Exercise objective: After the line containing "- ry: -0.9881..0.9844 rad", write nothing more; before it, reproduce every line of the material below exactly, starting with the first.

Dataset content:

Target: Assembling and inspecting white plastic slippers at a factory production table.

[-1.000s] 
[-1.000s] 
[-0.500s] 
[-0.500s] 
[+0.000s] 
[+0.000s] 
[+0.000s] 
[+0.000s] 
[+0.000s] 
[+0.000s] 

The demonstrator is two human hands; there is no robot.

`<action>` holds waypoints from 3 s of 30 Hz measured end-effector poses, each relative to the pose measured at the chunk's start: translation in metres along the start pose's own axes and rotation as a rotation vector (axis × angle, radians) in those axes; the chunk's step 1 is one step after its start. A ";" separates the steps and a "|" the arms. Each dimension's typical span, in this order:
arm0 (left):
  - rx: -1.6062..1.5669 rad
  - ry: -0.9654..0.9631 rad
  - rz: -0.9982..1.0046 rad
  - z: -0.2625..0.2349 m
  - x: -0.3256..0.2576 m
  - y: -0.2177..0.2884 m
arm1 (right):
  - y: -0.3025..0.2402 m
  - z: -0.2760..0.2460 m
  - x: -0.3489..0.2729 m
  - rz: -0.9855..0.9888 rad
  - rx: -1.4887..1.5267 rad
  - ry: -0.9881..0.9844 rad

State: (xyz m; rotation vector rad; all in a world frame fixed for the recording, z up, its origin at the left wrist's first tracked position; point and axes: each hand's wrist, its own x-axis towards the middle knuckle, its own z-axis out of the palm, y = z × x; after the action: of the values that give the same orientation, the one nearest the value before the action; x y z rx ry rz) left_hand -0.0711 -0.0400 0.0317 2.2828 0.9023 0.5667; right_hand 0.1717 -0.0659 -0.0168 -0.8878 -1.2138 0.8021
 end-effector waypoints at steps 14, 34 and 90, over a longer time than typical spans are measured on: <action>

Answer to this task:
Target: Assembling and inspecting white plastic slippers at a factory production table.

[-1.000s] 
[-1.000s] 
[-0.500s] 
[-0.500s] 
[+0.000s] 
[+0.000s] 
[+0.000s] 
[+0.000s] 
[+0.000s] 
[+0.000s] 

The demonstrator is two human hands; there is no robot.

`<action>` holds waypoints from 3 s of 30 Hz measured end-effector poses, each relative to the pose measured at the chunk's start: translation in metres along the start pose's own axes and rotation as a rotation vector (axis × angle, radians) in those axes; the chunk's step 1 is one step after its start. A ";" separates the steps and a "|" the arms. Each dimension's typical span, in this order:
arm0 (left):
  - rx: -1.6062..1.5669 rad
  - ry: -0.9654..0.9631 rad
  - rz: -0.9982..1.0046 rad
  - z: -0.2625..0.2349 m
  - x: -0.3256..0.2576 m
  - y: -0.2177..0.2884 m
arm1 (right):
  - y: -0.3025..0.2402 m
  - z: -0.2760..0.2460 m
  - x: -0.3489..0.2729 m
  - rz: -0.9855..0.9888 rad
  - rx: -1.4887..1.5267 rad
  - ry: -0.9881..0.9844 rad

The exercise has been finished.